• Try it
Of all the lines in the entries below, give again exactly those starting at the line containing "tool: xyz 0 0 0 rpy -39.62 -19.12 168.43" and ending at the line containing "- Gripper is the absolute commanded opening", both ends included, and no others.

• Extracted data
# # # # #

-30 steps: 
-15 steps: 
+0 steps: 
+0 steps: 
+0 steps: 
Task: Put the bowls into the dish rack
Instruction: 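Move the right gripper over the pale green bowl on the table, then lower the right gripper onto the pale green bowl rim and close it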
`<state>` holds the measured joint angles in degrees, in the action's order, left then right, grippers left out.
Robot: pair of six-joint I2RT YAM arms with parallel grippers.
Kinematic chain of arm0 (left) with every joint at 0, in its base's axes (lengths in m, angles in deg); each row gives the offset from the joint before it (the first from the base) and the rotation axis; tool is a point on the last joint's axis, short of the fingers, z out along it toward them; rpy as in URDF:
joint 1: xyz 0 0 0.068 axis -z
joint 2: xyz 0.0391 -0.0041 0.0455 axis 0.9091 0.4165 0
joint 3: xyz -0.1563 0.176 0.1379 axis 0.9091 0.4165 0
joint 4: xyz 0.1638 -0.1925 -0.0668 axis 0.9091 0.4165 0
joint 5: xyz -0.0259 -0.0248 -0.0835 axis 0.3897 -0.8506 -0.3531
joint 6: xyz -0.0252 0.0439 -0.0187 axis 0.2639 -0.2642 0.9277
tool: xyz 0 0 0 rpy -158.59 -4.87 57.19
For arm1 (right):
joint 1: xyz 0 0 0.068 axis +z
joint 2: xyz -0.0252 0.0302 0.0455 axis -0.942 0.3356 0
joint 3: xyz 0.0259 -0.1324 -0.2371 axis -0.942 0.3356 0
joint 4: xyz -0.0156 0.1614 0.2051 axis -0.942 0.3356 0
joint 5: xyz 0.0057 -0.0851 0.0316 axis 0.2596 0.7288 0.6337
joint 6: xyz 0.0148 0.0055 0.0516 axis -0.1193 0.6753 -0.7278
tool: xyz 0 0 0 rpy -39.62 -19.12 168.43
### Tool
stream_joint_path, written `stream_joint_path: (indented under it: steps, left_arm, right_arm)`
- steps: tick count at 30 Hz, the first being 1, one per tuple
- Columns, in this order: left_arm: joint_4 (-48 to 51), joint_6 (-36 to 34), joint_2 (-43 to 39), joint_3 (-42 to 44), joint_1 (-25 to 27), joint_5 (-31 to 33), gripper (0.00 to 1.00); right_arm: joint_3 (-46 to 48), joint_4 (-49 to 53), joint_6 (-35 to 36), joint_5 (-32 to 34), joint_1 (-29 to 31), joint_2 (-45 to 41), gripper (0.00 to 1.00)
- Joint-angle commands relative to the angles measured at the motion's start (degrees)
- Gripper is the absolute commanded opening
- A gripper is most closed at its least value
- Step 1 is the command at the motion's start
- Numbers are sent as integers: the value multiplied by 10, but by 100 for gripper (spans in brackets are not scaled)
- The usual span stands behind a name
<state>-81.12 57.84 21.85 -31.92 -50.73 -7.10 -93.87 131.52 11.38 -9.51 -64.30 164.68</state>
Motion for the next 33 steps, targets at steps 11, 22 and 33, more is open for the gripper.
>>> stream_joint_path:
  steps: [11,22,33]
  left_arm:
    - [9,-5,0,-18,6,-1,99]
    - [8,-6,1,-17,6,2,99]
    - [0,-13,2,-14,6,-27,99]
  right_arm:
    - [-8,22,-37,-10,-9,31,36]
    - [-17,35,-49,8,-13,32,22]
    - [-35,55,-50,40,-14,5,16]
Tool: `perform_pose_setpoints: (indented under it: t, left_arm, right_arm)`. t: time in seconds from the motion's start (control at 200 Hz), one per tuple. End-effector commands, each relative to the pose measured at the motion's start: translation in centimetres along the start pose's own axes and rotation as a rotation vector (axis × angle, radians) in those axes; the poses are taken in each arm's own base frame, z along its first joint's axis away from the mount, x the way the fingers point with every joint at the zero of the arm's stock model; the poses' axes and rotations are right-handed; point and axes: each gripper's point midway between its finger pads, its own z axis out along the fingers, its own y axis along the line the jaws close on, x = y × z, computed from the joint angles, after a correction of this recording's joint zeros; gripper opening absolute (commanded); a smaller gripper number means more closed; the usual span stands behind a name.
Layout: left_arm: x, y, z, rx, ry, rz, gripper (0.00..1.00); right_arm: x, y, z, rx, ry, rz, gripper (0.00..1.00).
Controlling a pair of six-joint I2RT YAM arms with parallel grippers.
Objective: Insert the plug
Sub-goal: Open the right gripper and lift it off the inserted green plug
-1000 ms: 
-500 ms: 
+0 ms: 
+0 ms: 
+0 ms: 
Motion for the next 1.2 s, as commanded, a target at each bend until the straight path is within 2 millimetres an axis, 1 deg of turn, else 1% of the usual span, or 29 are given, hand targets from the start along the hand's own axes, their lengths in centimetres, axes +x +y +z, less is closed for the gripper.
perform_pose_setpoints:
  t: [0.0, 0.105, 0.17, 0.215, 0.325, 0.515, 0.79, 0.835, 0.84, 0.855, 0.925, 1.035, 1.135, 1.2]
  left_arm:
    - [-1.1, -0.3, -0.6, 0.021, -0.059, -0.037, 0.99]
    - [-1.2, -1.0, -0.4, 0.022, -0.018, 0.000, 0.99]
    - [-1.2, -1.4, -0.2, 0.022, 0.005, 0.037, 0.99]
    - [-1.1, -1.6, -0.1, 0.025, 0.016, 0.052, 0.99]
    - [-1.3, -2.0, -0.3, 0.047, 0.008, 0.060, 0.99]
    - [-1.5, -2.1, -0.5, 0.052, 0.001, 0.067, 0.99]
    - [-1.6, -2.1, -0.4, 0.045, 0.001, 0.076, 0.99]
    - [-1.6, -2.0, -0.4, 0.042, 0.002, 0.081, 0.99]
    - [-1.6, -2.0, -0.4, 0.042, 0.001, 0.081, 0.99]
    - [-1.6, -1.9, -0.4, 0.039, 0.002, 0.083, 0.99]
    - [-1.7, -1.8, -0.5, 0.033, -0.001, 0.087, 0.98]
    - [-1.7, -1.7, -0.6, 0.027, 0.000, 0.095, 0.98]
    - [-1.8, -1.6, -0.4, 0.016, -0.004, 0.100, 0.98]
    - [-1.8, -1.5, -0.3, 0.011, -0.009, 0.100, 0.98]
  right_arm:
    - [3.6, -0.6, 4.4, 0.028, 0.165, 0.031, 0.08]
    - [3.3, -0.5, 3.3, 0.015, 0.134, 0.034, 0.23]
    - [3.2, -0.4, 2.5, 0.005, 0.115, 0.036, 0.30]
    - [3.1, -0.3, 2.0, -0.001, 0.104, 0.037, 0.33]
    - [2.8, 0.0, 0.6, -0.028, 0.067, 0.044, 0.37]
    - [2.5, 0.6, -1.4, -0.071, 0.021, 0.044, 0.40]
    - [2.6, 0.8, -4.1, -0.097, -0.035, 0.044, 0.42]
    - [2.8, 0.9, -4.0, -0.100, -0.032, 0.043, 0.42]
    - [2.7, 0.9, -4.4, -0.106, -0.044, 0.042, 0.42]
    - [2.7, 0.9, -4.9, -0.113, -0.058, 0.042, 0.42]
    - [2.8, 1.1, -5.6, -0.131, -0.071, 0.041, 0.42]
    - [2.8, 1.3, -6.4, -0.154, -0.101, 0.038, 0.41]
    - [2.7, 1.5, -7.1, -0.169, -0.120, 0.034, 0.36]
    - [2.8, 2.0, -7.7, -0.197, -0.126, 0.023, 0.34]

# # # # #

• Answer to the problem
tool: xyz 0 0 0 rpy -39.62 -19.12 168.43
### Tool
stream_joint_path, written `stream_joint_path: (indented under it: steps, left_arm, right_arm)`
- steps: tick count at 30 Hz, the first being 1, one per tuple
- Columns, in this order: left_arm: joint_4 (-48 to 51), joint_6 (-36 to 34), joint_2 (-43 to 39), joint_3 (-42 to 44), joint_1 (-25 to 27), joint_5 (-31 to 33), gripper (0.00 to 1.00); right_arm: joint_3 (-46 to 48), joint_4 (-49 to 53), joint_6 (-35 to 36), joint_5 (-32 to 34), joint_1 (-29 to 31), joint_2 (-45 to 41), gripper (0.00 to 1.00)
- Joint-angle commands relative to the angles measured at the motion's start (degrees)
- Gripper is the absolute commanded opening

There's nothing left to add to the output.